You can't borrow statically from a temporal variable. That is the definition of a 'static
borrow, that it does not cease to exist after a while.
Sadly without knowing the types of the variables / function parameters I can't give you any advice how you could solve this. You probably want to introduce a clone somewhere, but hard to tell where exactly without knowing types.
Guess of a solution
I tried to infer a minimal reproducible example from your question.
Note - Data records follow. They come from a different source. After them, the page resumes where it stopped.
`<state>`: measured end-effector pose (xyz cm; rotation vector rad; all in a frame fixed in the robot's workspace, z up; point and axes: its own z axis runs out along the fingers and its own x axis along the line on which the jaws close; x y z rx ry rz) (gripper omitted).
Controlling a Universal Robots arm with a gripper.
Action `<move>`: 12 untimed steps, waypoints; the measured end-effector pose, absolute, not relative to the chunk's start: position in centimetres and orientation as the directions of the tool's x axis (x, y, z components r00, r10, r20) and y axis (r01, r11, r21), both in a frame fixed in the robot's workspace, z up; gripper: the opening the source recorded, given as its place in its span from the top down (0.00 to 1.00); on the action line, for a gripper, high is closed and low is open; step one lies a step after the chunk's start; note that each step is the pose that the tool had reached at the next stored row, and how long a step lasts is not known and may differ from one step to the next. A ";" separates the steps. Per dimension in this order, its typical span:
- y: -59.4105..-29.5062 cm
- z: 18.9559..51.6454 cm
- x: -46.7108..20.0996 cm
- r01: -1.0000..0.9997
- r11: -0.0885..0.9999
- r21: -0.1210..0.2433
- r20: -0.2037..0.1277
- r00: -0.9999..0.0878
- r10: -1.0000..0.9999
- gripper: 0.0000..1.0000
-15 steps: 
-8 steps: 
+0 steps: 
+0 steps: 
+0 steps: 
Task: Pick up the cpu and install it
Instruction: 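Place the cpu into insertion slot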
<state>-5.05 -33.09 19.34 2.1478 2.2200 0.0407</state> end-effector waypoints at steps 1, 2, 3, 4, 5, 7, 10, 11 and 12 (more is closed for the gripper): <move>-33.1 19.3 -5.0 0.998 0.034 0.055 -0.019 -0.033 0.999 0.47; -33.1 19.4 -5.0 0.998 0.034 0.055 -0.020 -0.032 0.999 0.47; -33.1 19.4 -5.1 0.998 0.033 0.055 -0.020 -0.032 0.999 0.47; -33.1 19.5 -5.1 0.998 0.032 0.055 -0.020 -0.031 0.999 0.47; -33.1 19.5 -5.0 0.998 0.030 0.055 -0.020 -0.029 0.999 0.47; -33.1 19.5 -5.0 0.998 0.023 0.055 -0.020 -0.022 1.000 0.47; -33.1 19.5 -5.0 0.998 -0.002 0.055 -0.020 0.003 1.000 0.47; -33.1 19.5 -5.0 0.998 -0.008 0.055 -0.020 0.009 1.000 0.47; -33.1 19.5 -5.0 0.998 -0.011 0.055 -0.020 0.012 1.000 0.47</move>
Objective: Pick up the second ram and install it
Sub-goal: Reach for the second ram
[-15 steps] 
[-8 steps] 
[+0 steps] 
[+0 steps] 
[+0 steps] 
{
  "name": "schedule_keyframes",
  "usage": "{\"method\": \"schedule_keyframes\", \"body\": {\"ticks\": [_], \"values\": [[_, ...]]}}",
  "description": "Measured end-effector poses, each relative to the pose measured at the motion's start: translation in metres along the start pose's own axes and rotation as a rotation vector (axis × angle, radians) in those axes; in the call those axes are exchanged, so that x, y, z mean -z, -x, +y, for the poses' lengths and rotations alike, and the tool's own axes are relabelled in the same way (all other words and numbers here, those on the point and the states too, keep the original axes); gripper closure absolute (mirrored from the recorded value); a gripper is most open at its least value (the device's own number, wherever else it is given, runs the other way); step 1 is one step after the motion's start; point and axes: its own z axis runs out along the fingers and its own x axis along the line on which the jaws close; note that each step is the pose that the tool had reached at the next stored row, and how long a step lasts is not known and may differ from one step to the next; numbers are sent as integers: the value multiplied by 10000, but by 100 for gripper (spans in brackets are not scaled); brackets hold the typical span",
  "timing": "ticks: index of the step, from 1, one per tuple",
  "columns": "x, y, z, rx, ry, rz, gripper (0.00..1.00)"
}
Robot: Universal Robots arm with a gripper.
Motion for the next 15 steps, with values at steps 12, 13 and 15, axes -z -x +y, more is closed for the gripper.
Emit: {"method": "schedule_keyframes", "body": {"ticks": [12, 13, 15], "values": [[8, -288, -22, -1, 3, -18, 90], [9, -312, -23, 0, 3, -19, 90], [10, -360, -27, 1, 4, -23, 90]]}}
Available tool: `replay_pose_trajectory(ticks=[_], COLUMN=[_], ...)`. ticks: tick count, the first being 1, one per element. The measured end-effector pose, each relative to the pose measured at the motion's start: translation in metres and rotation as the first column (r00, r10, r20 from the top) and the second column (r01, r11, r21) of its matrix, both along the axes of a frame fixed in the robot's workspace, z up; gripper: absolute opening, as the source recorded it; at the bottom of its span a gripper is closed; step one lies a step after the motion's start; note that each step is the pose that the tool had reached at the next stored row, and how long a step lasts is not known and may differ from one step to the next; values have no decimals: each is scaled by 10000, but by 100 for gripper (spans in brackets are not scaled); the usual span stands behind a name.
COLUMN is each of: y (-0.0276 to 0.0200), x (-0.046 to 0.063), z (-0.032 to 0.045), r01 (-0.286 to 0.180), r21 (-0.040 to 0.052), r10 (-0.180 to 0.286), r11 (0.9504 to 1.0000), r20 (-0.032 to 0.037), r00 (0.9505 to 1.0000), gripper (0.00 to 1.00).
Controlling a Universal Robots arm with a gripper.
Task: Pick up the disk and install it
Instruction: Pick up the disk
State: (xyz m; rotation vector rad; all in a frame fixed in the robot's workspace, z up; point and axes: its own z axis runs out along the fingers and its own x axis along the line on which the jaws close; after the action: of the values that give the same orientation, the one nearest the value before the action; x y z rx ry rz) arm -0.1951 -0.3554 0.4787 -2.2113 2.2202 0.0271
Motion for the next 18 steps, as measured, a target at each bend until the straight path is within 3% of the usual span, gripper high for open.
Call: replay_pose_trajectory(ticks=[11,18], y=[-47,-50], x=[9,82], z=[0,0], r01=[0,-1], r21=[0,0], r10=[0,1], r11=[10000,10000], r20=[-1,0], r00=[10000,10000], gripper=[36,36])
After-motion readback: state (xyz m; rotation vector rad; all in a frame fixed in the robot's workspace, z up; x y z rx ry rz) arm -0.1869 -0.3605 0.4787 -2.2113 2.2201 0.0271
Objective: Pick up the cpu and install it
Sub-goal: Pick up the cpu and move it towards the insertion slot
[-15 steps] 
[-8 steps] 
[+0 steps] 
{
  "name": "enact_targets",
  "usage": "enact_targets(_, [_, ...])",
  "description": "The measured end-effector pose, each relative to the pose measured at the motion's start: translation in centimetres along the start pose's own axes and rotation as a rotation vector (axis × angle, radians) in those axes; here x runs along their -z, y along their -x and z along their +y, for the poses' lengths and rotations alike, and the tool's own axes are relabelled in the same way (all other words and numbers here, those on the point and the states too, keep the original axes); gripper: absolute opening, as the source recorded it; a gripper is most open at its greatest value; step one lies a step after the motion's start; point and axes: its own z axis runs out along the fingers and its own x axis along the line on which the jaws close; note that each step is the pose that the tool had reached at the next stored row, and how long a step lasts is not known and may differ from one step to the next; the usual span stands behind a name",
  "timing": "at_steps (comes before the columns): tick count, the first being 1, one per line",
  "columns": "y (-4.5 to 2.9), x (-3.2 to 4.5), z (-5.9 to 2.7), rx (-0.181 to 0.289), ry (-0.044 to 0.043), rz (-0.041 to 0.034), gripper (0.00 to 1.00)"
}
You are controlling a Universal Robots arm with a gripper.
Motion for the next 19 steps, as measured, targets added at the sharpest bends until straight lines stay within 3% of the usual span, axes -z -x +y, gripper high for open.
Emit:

I assume that the types are as followed:
use tokio::task::spawn_blocking;
fn parse_trade(_msg: &str) -> Result<Vec<u32>, String> {
Ok(vec![1, 2, 3])
}
#[tokio::main]
async fn main() {
let rx = vec!["a".to_string(), "b".to_string()];
for msg in rx {
let msg_str = msg.as_str();
println!("{}", &msg_str);
let join_handle = spawn_blocking(move || parse_trade(&msg_str));
match join_handle.await {
Ok(trade) => {
let t = &trade.unwrap()[0];
}
Err(error) => panic!("Problem joining: {:?}", error),
}
}
}
Which does show the following error message:
error[E0597]: `msg` does not live long enough
--> src/main.rs:12:23
|
12 | let msg_str = msg.as_str();
| ^^^^^^^^^^^^
| |
| borrowed value does not live long enough
| argument requires that `msg` is borrowed for `'static`
...
23 | }
| - `msg` dropped here while still borrowed
This is a possible solution:
use tokio::task::spawn_blocking;
fn parse_trade(_msg: &str) -> Result<Vec<u32>, String> {
Ok(vec![1, 2, 3])
}
#[tokio::main]
async fn main() {
let rx = vec!["a".to_string(), "b".to_string()];
for msg in rx {
let msg_str = msg.as_str();
let msg_clone = msg.clone();
println!("{}", &msg_str);
let join_handle = spawn_blocking(move || parse_trade(msg_clone.as_str()));
match join_handle.await {
Ok(trade) => {
let t = &trade.unwrap()[0];
}
Err(error) => panic!("Problem joining: {:?}", error),
}
}
}
You create a .clone()
of msg
and move this one into the closure instead. It carries ownership of the cloned string into the closure, and it therefore does no longer depend on the msg
variable.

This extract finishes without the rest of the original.